Première fois s’approche du corps jusqu’à en rendre la lecture incertaine. Le cadrage isole des fragments, les courbes perdent peu à peu leur identité anatomique et la grille des glacis vient traverser les formes. Entre proximité et abstraction, les œuvres maintiennent une tension volontaire entre ce qui peut être immédiatement reconnu et ce qui demeure intime, ambigu ou seulement suggéré.
En Corps Libre envisage le corps féminin comme un espace d’affirmation plutôt que comme un simple sujet de représentation. L’œuvre associe cette liberté physique à la conscience de sa fragilité sociale et politique : ce qui paraît acquis peut toujours être remis en question. Le corps devient ainsi présence, mouvement et territoire autonome, porteur d’une liberté qui ne peut être considérée comme définitivement garantie.
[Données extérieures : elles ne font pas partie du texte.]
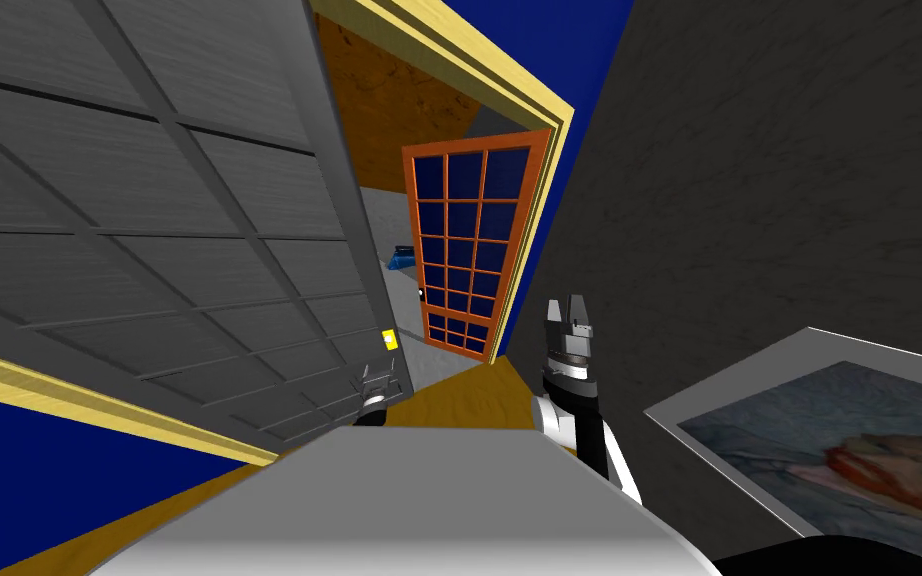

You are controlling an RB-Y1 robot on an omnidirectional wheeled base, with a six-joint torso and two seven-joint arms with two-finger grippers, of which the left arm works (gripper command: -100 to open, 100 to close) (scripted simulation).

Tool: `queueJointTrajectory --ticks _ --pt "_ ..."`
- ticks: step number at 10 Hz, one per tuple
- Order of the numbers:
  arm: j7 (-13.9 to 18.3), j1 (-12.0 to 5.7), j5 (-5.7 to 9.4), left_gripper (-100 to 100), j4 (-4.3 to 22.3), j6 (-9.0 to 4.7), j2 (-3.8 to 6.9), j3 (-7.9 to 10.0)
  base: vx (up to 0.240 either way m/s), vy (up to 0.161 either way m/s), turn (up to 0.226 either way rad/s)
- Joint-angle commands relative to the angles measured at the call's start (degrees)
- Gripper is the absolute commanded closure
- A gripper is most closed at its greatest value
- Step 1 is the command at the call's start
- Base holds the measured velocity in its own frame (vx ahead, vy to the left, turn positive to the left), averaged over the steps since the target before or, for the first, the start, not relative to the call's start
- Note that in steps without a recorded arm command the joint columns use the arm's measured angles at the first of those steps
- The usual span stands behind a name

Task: Push the door open

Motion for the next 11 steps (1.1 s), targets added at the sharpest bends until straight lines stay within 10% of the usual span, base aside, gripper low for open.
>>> queueJointTrajectory --ticks 1,4,8,11 --pt "1.5 -0.69 0.66 -100 2.4 -0.85 -0.35 0.15 0.026 0.061 -0.095" --pt "4.3 -1.42 2.04 -100 5.7 -1.71 -1.48 0.44 0.027 0.071 -0.118" --pt "4.4 -1.23 2.05 -100 5.8 -2.03 1.58 0.69 0.11 0.046 -0.027" --pt "4.8 -1.21 2.19 -100 6.4 -2.62 1.89 0.9 0.173 0.072 -0.026"
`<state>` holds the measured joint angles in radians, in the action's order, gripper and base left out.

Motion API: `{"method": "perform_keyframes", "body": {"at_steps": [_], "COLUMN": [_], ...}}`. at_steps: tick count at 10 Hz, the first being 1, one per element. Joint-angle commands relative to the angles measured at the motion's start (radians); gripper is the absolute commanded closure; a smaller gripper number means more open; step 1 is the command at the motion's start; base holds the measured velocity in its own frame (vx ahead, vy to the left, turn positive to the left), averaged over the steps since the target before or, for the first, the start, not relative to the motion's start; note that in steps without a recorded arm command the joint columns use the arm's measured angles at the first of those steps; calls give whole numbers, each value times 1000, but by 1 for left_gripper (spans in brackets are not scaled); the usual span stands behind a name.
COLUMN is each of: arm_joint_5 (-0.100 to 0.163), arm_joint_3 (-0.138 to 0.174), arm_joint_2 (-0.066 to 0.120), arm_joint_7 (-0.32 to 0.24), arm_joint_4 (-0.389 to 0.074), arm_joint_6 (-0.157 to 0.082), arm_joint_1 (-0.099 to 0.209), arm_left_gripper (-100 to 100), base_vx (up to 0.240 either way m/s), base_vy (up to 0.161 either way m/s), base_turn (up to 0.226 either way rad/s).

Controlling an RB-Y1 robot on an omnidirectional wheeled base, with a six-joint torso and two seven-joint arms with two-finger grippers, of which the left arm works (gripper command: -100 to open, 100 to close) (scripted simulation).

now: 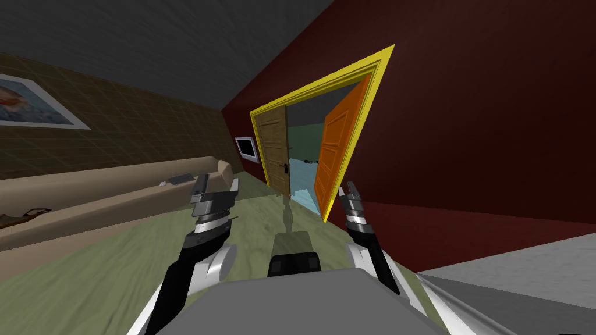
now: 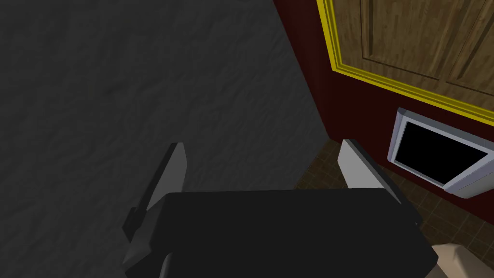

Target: Push the door open

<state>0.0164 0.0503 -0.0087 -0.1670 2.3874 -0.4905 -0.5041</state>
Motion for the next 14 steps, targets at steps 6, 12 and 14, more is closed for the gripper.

Dans Ombilic, la figure est conduite jusqu’au seuil de sa propre abstraction. La géométrisation découpe et redistribue les plans du corps sans en supprimer totalement la présence, tandis que les valeurs claires et foncées permettent tantôt de reconnaître le sujet, tantôt de le perdre. L’œuvre se construit précisément dans cette hésitation : le moment où une image encore familière commence à devenir autre chose.